Without including any images, reproduce each entry exactly.

***** Working data *****

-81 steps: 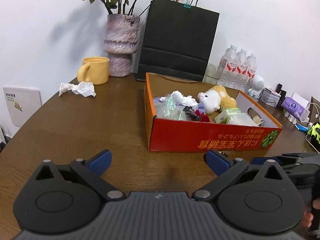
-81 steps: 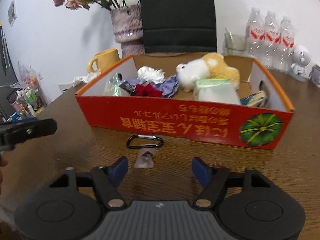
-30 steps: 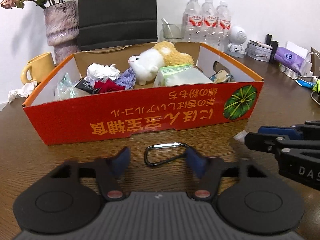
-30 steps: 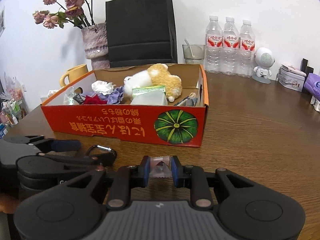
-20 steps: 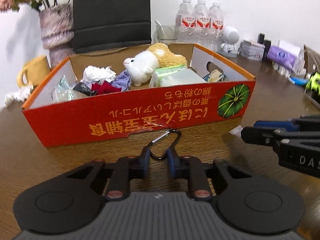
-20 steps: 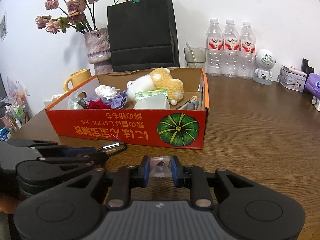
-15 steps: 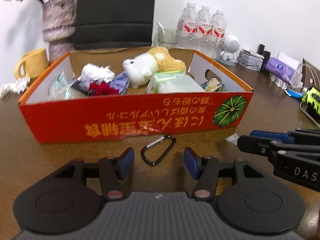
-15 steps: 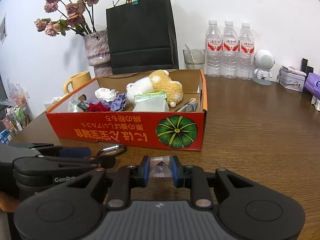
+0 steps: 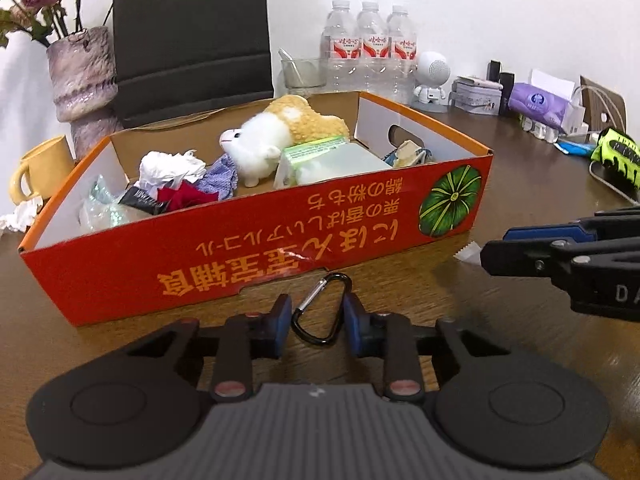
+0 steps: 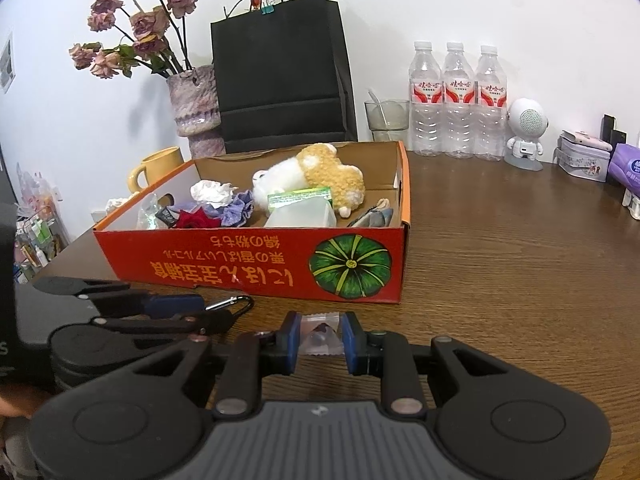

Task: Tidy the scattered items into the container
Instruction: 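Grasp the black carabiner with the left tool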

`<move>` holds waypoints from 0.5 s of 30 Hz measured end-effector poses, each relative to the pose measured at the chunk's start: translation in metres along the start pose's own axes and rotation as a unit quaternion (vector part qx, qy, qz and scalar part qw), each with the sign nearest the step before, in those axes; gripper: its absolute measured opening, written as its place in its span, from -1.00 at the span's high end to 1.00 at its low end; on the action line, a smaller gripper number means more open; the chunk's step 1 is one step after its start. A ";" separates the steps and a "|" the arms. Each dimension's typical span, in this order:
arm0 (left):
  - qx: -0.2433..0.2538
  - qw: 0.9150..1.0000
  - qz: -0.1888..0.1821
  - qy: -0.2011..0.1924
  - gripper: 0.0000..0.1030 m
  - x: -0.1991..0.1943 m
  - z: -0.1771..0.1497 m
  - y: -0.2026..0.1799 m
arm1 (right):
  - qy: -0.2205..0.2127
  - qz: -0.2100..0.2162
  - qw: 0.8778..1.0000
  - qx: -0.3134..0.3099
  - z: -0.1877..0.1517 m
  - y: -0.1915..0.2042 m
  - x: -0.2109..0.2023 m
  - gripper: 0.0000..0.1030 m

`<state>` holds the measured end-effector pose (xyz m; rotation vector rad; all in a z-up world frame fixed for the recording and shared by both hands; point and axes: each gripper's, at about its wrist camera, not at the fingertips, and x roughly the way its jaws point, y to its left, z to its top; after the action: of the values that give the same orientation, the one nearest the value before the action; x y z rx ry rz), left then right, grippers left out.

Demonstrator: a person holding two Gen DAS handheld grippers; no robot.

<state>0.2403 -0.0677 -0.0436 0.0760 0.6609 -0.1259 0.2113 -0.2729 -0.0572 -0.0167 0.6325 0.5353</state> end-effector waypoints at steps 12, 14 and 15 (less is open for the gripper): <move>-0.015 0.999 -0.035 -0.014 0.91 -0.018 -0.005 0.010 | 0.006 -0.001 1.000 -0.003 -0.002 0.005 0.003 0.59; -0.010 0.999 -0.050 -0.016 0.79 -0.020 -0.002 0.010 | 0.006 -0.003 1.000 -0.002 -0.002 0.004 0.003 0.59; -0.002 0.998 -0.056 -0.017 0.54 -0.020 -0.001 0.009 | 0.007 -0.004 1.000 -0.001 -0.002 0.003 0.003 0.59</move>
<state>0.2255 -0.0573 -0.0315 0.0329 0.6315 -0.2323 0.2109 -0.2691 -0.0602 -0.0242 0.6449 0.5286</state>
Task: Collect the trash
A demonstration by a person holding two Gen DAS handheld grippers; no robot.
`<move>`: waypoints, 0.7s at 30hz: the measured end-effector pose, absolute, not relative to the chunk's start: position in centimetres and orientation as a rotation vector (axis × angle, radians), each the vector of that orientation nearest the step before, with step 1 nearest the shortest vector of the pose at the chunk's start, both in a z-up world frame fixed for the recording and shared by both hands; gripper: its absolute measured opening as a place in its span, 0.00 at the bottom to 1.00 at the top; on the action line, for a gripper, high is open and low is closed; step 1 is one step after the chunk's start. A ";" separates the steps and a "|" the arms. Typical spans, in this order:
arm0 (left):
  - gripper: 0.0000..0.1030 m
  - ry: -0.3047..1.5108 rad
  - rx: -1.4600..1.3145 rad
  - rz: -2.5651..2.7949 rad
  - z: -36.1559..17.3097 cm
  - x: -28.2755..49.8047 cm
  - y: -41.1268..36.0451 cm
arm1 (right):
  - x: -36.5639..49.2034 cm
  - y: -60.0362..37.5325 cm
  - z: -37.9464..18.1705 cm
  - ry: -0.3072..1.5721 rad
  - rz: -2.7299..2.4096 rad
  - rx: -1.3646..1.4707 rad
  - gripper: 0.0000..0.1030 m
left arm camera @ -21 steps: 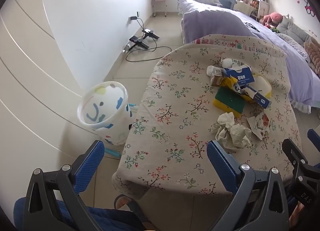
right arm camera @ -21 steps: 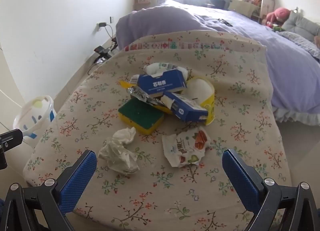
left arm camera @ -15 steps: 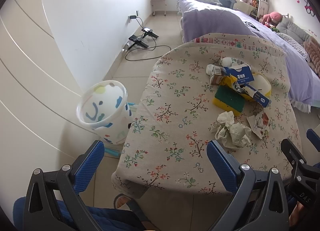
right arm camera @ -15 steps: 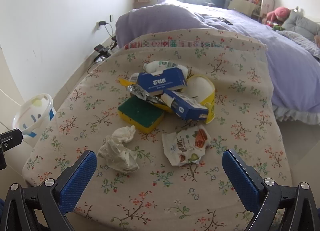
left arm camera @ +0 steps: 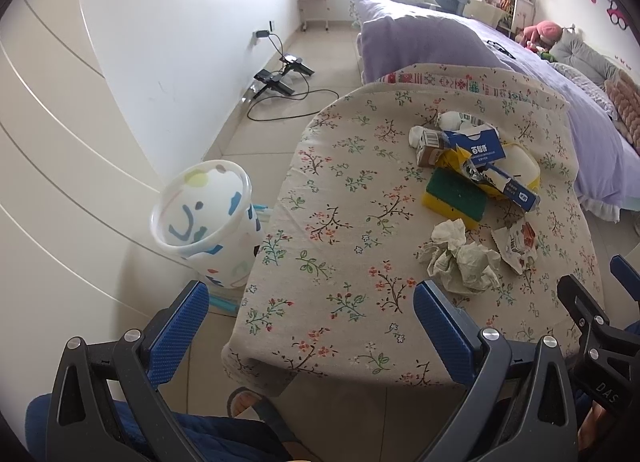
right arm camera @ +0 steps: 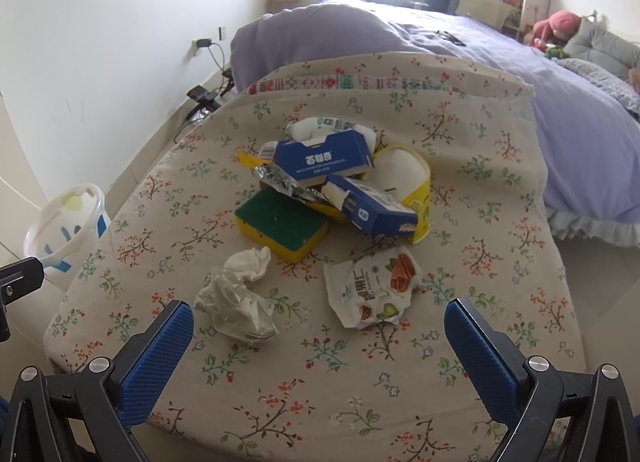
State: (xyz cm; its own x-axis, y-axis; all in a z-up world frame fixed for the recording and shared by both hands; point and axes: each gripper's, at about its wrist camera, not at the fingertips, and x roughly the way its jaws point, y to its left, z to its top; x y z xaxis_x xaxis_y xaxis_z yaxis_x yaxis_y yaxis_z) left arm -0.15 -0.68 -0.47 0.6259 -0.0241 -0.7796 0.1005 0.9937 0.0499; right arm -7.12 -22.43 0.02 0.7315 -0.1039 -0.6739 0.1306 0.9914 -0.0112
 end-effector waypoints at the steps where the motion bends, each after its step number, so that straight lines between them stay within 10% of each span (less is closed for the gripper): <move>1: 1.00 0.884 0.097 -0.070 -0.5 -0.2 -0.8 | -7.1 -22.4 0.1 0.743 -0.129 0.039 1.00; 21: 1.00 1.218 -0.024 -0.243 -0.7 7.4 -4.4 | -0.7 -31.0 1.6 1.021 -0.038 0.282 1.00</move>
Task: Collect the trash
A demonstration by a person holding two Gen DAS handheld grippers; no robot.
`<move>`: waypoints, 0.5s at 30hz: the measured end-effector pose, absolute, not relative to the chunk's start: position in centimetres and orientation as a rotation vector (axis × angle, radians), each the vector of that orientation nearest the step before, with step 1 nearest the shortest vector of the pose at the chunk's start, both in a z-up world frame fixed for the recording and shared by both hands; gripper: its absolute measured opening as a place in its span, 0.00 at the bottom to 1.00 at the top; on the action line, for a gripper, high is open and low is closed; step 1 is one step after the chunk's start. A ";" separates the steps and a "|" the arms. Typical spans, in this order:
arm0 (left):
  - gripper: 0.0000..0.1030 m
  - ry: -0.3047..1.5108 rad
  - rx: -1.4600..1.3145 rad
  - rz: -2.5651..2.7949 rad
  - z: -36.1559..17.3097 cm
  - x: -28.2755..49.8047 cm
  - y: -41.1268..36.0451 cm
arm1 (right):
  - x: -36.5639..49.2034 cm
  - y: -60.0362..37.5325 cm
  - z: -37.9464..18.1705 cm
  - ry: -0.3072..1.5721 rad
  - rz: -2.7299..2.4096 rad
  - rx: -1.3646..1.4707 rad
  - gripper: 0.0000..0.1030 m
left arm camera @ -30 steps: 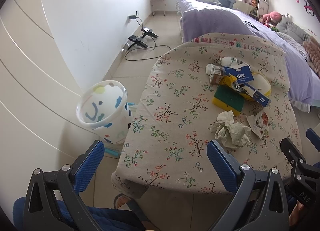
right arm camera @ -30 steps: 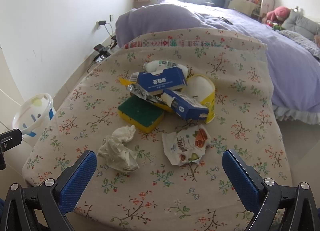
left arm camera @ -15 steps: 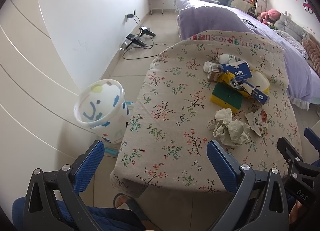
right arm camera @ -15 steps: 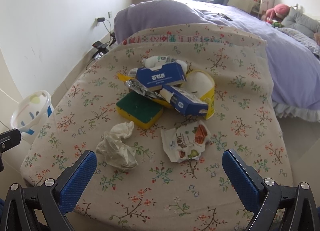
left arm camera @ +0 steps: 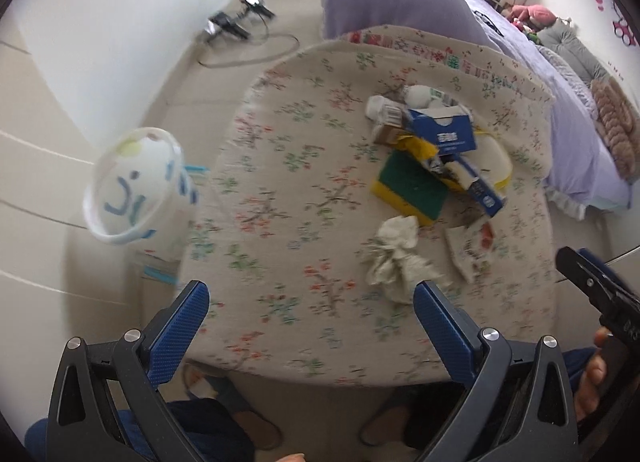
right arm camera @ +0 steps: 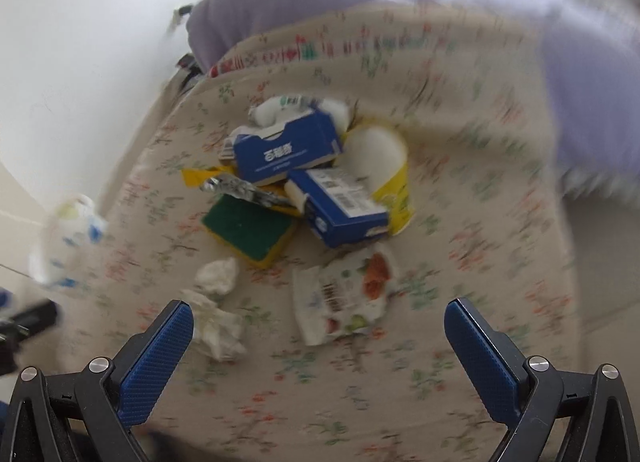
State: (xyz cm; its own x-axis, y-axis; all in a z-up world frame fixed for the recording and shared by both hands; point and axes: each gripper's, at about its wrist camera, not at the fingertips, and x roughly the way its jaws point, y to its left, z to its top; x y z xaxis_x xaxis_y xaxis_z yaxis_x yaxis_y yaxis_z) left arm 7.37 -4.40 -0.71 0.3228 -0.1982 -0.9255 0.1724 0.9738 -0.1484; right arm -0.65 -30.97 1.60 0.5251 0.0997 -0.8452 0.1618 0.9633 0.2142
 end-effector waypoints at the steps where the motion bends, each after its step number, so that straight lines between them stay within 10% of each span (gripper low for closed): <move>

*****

Your solution>
-81 steps: 
-81 steps: 
-30 steps: 
-30 steps: 
-20 steps: 
-20 steps: 
-15 steps: 
-15 steps: 
+0 steps: 
+0 steps: 

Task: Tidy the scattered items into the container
Instruction: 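Grasp the black carabiner with the left tool
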
`<move>` holds waypoints from 0.5 s of 30 Hz measured end-effector poses, each relative to the pose measured at the chunk's start: translation in metres along the start pose's own axes and rotation as a unit quaternion (vector part qx, qy, qz and scalar part qw), each with the sign nearest the step before, in those axes; gripper: its absolute measured opening, written as its place in its span, from -1.00 at the span's high end to 1.00 at its low end; on the action line, a smaller gripper number means more open; the chunk's step 1 is one step after its start. A ";" separates the steps and a "|" the arms. Each dimension's typical span, in this order:
arm0 (left):
  - qx: -0.2433..0.2538
  - qw: 0.9150..1.0000
  - qz: -0.1888..0.1821
  - qy: -0.2011..0.1924
  - gripper: 0.0000..0.1030 m
  - x: -0.1991..0.1943 m
  - z: -0.1771..0.1497 m
  - y: -0.2026..0.1799 m
arm1 (right):
  - qy: -0.2205..0.2127
  - qz: -0.2100..0.2162
  - qw: 0.8778..1.0000
  - qx: -0.3134..0.3099
  - z: -0.1877..0.1517 m
  - y: -0.1915..0.2042 m
  - x: -0.2109..0.2023 m
  - gripper: 0.0000..0.1030 m

`<state>` holds the measured end-effector pose (xyz m; rotation vector rad; all in a z-up world frame fixed for the recording and shared by both hands; point and axes: each gripper's, at about its wrist camera, not at the fingertips, and x roughly the way its jaws point, y to its left, z to its top; after the action: of the values that give the same orientation, the one nearest the value before the action; x y z rx ry rz), left then right, grippers left out.

Demonstrator: a person holding two Gen DAS handheld grippers; no robot.

<state>0.2403 -0.0677 -0.0436 0.0760 0.6609 -0.1259 0.2113 -0.2729 -0.0572 -0.0167 0.6325 0.5353</state> end-effector waypoints at steps 12, 14 and 15 (less is open for the gripper): <move>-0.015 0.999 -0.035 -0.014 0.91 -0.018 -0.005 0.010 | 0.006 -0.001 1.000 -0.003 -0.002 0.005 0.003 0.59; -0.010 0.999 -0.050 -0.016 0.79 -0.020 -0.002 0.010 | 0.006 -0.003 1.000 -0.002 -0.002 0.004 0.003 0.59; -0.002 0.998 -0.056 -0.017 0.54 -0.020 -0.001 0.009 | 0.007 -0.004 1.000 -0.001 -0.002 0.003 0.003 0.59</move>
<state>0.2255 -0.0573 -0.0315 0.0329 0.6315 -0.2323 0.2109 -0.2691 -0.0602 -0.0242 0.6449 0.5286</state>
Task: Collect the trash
A demonstration by a person holding two Gen DAS handheld grippers; no robot.
`<move>`: waypoints, 0.7s at 30hz: the measured end-effector pose, absolute, not relative to the chunk's start: position in centimetres and orientation as a rotation vector (axis × angle, radians), each the vector of that orientation nearest the step before, with step 1 nearest the shortest vector of the pose at the chunk's start, both in a z-up world frame fixed for the recording and shared by both hands; gripper: its absolute measured opening as a place in its span, 0.00 at the bottom to 1.00 at the top; on the action line, for a gripper, high is open and low is closed; step 1 is one step after the chunk's start. A ";" separates the steps and a "|" the arms. Typical spans, in this order:
arm0 (left):
  - gripper: 0.0000..0.1030 m
  - ry: -0.3047..1.5108 rad
  - rx: -1.4600..1.3145 rad
  - rz: -2.5651..2.7949 rad
  - z: -36.1559..17.3097 cm
  - x: -28.2755..49.8047 cm
  - y: -41.1268..36.0451 cm
arm1 (right):
  - x: -36.5639..49.2034 cm
  - y: -60.0362..37.5325 cm
  - z: -37.9464..18.1705 cm
  - ry: -0.3072..1.5721 rad
  - rz: -2.7299..2.4096 rad
  - rx: -1.3646..1.4707 rad
  - gripper: 0.0000..0.1030 m
left arm camera @ -21 steps: 
right arm camera @ -21 steps: 
left arm camera @ -15 steps: 
right arm camera @ -15 steps: 
left arm camera @ +0 steps: 
right arm camera @ +0 steps: 
State: (xyz cm; its own x-axis, y-axis; all in a z-up world frame fixed for the recording and shared by both hands; point and axes: each gripper's, at about its wrist camera, not at the fingertips, and x roughly the way its jaws point, y to its left, z to its top; x y z xaxis_x xaxis_y xaxis_z yaxis_x yaxis_y yaxis_z) left arm -0.15 -0.68 -0.47 0.6259 -0.0241 -0.7796 0.1005 0.9937 0.0499; right arm -7.12 -22.43 0.02 0.7315 -0.1039 -0.6739 0.1306 0.9914 -0.0112
 end-effector waypoints at the steps where the motion bends, each after its step number, so that straight lines between them stay within 10% of each span (less is closed for the gripper): <move>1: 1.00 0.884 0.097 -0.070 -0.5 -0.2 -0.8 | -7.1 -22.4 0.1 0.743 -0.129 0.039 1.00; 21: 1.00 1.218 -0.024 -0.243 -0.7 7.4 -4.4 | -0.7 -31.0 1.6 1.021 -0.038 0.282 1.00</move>
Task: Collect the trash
A demonstration by a person holding two Gen DAS handheld grippers; no robot.
`<move>`: waypoints, 0.5s at 30hz: the measured end-effector pose, absolute, not relative to the chunk's start: position in centimetres and orientation as a rotation vector (axis × angle, radians), each the vector of that orientation nearest the step before, with step 1 nearest the shortest vector of the pose at the chunk's start, both in a z-up world frame fixed for the recording and shared by both hands; gripper: its absolute measured opening as a place in its span, 0.00 at the bottom to 1.00 at the top; on the action line, for a gripper, high is open and low is closed; step 1 is one step after the chunk's start. A ";" separates the steps and a "|" the arms. Typical spans, in this order:
arm0 (left):
  - gripper: 0.0000..0.1030 m
  - ry: -0.3047..1.5108 rad
  - rx: -1.4600..1.3145 rad
  - rz: -2.5651..2.7949 rad
  - z: -36.1559..17.3097 cm
  - x: -28.2755..49.8047 cm
  - y: -41.1268..36.0451 cm
arm1 (right):
  - x: -36.5639..49.2034 cm
  - y: -60.0362..37.5325 cm
  - z: -37.9464..18.1705 cm
  - ry: -0.3072..1.5721 rad
  - rz: -2.7299..2.4096 rad
  - rx: -1.3646..1.4707 rad
  - gripper: 0.0000..0.1030 m
left arm camera @ -30 steps: 
right arm camera @ -30 steps: 
left arm camera @ -15 steps: 
right arm camera @ -15 steps: 
left arm camera @ +0 steps: 
right arm camera @ +0 steps: 
State: (xyz cm; its own x-axis, y-axis; all in a z-up world frame fixed for the recording and shared by both hands; point and axes: each gripper's, at about its wrist camera, not at the fingertips, and x roughly the way its jaws point, y to its left, z to its top; x y z xaxis_x xaxis_y xaxis_z yaxis_x yaxis_y yaxis_z) left arm 7.37 -4.40 -0.71 0.3228 -0.1982 -0.9255 0.1724 0.9738 -0.1484; right arm -0.65 -30.97 1.60 0.5251 0.0997 -0.8452 0.1618 0.9633 0.2142
 end-effector waypoints at the steps where the motion bends, each after its step number, so that straight lines between them stay within 10% of each span (gripper low for closed): <move>

No further output is expected for this exercise.